Ps...I highly recommend you using spell check if you ever got on the job...


----------



## Irish Wampanoag (Apr 6, 2003)

5-0 said:


>


BAAAAAA HAAAAAAAA TOOOO FUNNY Love the show. You have to agree the man is in shape but the grape smugglers have to go.


----------



## Stalker (Aug 15, 2008)

:L: Gotta love Reno.
I think the biggest officer Ive seen is One Braintree cop.
I was one my way home from school and I saw blues and chirps behind me, so when I pulled over (need I say its 2200hrs). I see this dark "figure" in my drivers mirror, comes over and says in a really, really deep voice that I swear made me soil myself:ermm: and says, "how you doing this evening." When I turn to answer, I literally had to stick my head out the window and look straight up.

But its how you come off as.
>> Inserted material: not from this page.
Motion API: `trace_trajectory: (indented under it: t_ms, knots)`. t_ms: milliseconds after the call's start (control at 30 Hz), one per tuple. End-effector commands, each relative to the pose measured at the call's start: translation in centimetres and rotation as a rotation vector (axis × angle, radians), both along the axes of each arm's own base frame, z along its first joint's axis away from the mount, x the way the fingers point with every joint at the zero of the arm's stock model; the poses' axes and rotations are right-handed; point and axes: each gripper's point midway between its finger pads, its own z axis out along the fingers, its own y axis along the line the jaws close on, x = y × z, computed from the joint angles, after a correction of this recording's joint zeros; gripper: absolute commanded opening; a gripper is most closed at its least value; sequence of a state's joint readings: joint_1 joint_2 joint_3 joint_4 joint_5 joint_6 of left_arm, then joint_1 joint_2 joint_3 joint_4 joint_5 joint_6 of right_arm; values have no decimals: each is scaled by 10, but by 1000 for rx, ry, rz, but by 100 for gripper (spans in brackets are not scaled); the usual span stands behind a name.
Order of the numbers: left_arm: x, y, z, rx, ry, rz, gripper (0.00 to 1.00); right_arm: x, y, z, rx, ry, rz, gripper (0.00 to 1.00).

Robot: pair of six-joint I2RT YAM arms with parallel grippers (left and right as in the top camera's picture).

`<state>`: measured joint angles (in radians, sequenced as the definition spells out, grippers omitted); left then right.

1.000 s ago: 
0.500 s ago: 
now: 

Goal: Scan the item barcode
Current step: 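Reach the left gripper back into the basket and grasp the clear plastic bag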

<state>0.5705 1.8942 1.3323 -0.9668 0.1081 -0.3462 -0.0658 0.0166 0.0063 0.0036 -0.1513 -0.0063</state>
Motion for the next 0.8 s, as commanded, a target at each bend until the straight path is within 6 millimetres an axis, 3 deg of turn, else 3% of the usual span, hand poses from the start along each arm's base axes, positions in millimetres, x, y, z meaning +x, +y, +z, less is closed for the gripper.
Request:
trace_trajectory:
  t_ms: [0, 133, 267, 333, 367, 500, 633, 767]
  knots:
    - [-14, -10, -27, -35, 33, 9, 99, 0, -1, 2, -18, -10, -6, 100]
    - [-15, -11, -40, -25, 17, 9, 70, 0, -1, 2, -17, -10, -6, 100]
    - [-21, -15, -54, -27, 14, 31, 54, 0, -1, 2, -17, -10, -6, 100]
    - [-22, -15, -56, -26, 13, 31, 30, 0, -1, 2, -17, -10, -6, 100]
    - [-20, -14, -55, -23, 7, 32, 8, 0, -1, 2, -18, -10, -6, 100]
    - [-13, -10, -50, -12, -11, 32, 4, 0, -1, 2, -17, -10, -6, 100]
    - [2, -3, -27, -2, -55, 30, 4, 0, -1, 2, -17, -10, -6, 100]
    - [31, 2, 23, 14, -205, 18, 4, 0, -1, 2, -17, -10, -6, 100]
As long as you meet or exceed their wants you should be fine. Some dept Ive seen enjoy personallity more than fitness overtime


----------



## PatrolDB (Jul 23, 2008)

I think a DI in the academy said it best..

"You guys can lift all the weights you want but you're worthless to me if you can't run"

Couldn't be more true, just maintain a median and stay away from the "juice" because your cardiovascular strength will shoot down the tubes.


Just to add on to the whole "jacked cops" thing... I think it's safe to say the biggest cop to ever live is RONNIE COLEMAN who was an Arlington PD beast full time and now a reserve.


----------



## mschumann (Jan 26, 2008)

Its really funny that you mentioned Derek! I just trained with him up in Wilmington last Friday! Derek is a good guy and I have spoken to him a few times about Police work etc... He actually says that people fight with him alot and that it is a running joke with-in his department.

Derek is competing at Worlds Strongest Man in 2 weeks or so in WV. The contest wont air until late December but I will make sure to let you know how he does. He's actually one of the favorites to win it.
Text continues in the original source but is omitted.